* [Data excerpt]
- Opening Delimiter -
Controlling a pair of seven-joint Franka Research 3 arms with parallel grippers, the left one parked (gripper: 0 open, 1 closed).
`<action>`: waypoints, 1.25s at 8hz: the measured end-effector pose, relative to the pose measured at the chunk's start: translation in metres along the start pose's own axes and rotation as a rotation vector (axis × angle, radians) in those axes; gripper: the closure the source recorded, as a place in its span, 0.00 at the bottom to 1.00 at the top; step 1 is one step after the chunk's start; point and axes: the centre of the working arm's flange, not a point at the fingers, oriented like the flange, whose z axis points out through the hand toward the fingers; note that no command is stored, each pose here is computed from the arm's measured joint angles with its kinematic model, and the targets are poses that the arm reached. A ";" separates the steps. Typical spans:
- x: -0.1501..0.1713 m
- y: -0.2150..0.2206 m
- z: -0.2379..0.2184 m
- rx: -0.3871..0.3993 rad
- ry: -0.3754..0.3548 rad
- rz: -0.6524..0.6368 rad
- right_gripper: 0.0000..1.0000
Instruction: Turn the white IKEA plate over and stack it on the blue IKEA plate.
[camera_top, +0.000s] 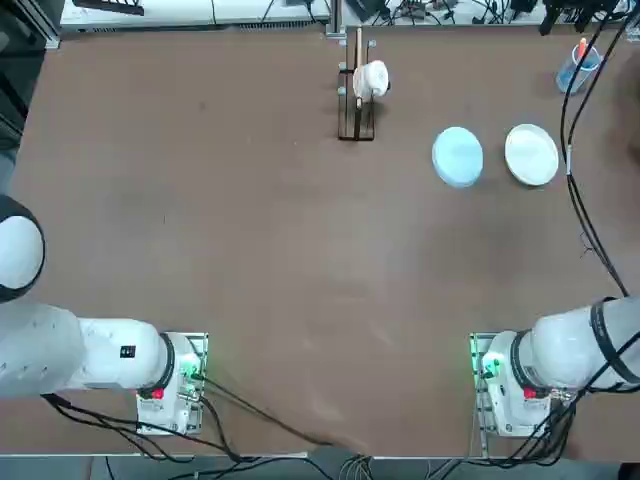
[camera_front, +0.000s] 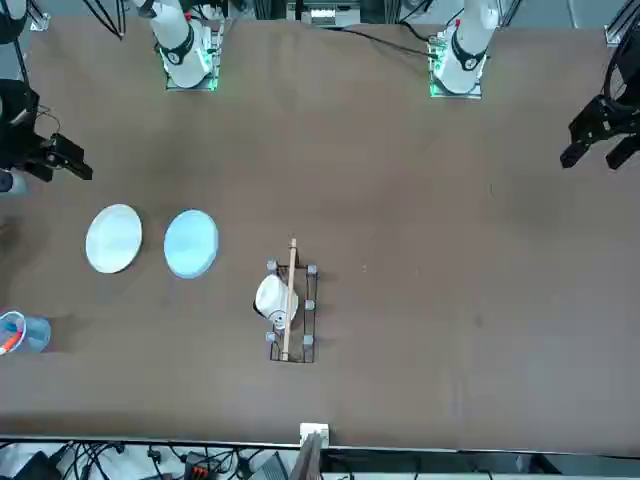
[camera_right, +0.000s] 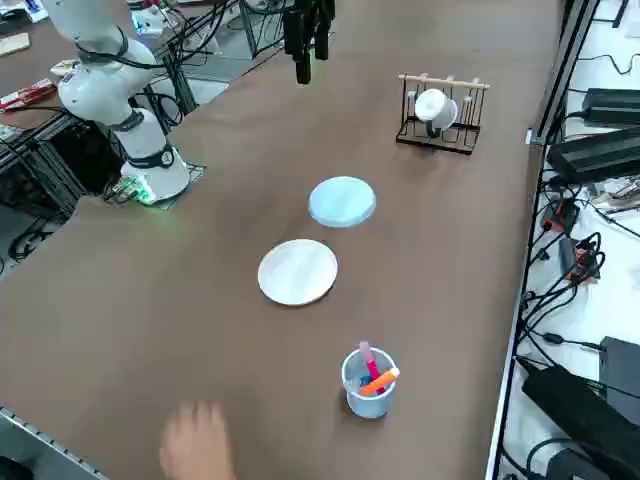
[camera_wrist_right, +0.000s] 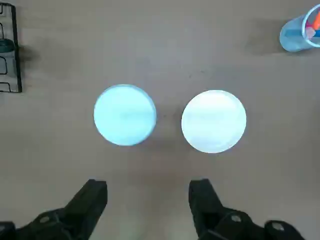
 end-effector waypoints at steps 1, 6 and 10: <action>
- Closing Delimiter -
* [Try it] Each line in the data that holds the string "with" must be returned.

* [Solution to this task]
Controlling a pair of seven-joint Franka Research 3 arms with parallel grippers, the left one parked (gripper: 0 open, 1 closed).
`<action>`: waypoints, 1.25s at 8hz: the measured end-effector pose, relative to the pose measured at the chunk's start: translation in metres along the start pose's own axes and rotation as a rotation vector (axis × angle, radians) in those axes; gripper: the closure the source recorded, as a place in its span, 0.00 at the bottom to 1.00 at the top; step 1 is one step after the chunk's start; point and axes: the centre of the working arm's flange, not a point at the fingers, oriented like the flange, whose z axis points out through the hand toward the fingers; note that no command is stored, each pose here is computed from the arm's measured joint angles with its kinematic model, and the targets are poses that the arm reached. A ";" separates the steps. Typical spans:

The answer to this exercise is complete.